══ STORED DATA

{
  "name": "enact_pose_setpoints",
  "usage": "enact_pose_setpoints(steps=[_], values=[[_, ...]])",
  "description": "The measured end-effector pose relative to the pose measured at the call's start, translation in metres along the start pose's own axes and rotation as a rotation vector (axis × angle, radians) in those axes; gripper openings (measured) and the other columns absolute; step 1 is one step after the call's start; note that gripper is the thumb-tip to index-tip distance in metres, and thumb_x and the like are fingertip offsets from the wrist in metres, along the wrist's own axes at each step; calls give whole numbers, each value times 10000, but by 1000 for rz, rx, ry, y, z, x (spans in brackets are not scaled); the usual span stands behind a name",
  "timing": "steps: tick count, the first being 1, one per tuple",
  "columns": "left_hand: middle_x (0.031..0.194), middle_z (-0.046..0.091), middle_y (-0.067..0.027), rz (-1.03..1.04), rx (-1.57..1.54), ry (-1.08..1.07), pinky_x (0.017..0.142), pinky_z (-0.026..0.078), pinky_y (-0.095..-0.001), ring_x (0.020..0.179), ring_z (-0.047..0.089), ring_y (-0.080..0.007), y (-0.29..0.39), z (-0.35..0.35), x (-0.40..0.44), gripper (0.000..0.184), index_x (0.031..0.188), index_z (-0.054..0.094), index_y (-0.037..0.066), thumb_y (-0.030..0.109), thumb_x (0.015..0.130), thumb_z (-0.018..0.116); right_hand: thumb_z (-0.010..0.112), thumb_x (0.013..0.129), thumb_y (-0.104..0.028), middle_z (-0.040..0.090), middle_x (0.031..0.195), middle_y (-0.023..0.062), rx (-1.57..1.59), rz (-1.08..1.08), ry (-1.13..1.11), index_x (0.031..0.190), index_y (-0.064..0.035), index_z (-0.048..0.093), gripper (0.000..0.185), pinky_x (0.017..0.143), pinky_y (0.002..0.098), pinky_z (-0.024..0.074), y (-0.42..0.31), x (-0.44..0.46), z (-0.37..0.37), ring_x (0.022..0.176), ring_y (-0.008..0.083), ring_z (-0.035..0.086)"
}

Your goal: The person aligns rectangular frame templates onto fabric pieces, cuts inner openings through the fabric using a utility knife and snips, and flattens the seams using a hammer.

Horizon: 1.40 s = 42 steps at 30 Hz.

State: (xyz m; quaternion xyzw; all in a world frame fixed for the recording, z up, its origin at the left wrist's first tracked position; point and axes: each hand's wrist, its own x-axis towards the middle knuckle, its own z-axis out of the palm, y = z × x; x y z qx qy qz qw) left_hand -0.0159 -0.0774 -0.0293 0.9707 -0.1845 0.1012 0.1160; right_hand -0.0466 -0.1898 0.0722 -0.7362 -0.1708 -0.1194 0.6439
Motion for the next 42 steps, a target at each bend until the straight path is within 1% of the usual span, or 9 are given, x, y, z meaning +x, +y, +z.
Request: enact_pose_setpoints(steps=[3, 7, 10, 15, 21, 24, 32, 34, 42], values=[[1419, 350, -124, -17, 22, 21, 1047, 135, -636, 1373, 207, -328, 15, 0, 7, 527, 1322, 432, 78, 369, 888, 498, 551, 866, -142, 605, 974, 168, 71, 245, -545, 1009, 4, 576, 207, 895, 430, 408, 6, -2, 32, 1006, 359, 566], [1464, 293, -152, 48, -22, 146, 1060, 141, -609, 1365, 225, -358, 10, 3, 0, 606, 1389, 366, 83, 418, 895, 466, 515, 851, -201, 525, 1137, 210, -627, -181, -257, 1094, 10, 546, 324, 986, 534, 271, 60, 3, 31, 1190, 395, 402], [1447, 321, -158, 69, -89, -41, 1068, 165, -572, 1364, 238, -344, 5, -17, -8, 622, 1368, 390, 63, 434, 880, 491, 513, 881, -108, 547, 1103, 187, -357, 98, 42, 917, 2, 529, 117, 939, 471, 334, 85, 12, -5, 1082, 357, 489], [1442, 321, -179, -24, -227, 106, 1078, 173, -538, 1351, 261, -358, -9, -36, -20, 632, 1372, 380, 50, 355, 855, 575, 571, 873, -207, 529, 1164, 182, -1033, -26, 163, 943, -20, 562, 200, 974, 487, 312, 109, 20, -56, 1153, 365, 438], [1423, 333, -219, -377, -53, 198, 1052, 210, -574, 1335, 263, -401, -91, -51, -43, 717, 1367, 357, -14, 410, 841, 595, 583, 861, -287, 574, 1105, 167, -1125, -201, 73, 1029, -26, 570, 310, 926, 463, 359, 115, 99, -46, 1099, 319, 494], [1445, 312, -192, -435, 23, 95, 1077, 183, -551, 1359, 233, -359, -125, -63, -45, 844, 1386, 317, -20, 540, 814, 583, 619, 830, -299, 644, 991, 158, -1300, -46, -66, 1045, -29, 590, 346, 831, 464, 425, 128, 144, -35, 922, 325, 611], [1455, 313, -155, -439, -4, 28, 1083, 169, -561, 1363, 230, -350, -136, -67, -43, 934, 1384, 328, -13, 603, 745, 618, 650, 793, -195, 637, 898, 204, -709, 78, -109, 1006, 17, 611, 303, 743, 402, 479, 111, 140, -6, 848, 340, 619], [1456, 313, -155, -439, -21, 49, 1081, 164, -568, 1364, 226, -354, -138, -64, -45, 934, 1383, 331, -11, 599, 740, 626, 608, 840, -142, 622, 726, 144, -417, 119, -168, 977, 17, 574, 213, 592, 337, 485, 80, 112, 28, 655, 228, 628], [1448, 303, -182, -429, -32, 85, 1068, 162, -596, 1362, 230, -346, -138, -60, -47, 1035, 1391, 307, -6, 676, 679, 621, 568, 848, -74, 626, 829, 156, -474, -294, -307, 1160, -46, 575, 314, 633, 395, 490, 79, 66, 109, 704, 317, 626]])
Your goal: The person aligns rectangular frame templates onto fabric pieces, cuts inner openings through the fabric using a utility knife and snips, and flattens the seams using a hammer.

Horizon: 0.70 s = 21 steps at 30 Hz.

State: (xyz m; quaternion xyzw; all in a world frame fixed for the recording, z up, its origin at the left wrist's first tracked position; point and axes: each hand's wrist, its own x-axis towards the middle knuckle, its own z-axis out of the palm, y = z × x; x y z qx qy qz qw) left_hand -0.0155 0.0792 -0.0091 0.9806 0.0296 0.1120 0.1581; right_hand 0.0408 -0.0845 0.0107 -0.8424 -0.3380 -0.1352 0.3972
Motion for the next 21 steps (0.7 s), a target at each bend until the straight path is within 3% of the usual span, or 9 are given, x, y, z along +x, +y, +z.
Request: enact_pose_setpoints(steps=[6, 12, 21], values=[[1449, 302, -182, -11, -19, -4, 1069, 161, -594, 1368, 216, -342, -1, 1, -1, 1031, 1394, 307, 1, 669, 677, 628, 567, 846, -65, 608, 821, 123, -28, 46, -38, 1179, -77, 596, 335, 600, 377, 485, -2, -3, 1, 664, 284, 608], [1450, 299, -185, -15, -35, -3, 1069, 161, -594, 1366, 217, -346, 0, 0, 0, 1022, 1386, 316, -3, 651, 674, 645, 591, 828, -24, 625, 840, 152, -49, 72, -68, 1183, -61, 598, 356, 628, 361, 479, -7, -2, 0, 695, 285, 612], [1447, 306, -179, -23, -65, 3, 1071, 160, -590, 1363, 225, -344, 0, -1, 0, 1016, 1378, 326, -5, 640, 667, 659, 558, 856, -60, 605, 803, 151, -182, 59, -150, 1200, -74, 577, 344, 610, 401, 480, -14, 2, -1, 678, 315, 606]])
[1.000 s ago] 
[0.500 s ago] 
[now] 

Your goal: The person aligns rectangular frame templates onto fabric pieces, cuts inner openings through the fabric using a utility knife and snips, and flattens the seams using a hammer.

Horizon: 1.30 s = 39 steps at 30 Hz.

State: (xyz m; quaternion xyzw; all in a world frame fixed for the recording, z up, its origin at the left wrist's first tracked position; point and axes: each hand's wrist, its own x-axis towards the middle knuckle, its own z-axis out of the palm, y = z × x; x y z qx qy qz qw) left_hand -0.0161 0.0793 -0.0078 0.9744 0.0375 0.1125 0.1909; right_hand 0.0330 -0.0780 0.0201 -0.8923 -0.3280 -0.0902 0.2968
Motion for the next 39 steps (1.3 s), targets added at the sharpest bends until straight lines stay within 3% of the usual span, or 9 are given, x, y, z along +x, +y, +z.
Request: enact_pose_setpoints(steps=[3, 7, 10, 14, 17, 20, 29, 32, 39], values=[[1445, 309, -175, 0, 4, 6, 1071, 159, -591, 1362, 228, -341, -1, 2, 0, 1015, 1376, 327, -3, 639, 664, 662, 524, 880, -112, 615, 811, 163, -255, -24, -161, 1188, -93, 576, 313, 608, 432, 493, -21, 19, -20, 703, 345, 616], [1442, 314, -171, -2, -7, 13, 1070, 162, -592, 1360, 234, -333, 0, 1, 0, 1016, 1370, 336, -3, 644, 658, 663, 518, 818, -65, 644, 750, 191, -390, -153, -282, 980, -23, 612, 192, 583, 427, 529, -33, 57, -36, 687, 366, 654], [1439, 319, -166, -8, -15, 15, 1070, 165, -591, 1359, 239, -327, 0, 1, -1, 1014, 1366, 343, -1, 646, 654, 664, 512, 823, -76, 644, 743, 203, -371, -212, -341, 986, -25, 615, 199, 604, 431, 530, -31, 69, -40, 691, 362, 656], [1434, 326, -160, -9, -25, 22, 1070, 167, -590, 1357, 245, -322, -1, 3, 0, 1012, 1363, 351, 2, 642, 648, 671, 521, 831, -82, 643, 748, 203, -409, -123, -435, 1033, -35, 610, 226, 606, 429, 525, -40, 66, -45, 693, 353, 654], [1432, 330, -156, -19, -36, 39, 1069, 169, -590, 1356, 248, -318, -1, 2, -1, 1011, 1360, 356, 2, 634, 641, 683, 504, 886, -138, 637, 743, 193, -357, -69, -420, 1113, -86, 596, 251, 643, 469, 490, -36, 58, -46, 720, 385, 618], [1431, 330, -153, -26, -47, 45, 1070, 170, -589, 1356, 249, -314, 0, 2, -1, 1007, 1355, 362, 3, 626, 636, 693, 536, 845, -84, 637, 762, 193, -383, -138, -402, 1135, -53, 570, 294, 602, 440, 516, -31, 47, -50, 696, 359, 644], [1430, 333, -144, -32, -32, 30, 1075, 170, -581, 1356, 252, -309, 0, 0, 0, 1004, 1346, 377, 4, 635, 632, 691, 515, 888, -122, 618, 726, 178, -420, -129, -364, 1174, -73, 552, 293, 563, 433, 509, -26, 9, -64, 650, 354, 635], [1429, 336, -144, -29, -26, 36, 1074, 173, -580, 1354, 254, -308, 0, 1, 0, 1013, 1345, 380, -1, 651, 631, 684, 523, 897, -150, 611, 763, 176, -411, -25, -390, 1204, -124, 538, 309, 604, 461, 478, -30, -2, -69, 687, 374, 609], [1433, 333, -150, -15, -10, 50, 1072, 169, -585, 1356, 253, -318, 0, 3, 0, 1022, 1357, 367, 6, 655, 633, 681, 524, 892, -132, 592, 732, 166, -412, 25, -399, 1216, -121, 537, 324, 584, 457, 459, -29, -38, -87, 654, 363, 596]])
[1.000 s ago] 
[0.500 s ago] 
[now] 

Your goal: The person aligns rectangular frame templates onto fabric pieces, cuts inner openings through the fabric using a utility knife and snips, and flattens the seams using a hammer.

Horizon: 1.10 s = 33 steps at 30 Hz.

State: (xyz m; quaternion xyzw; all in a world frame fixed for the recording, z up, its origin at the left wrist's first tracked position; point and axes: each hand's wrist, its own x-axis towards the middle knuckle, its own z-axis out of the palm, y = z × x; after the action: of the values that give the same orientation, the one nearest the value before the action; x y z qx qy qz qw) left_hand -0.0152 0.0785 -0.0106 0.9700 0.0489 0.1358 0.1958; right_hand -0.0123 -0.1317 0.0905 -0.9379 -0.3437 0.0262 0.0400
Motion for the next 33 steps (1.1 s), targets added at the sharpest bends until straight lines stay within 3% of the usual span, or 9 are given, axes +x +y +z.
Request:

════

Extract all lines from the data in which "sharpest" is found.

EXERCISE ANSWER -
Motion for the next 39 steps (1.3 s), targets added at the sharpest bends until straight lines stay within 3% of the usual span, or 9 are given, x, y, z along +x, +y, +z.
Motion for the next 33 steps (1.1 s), targets added at the sharpest bends until straight lines stay within 3% of the usual span, or 9 are given, axes +x +y +z.

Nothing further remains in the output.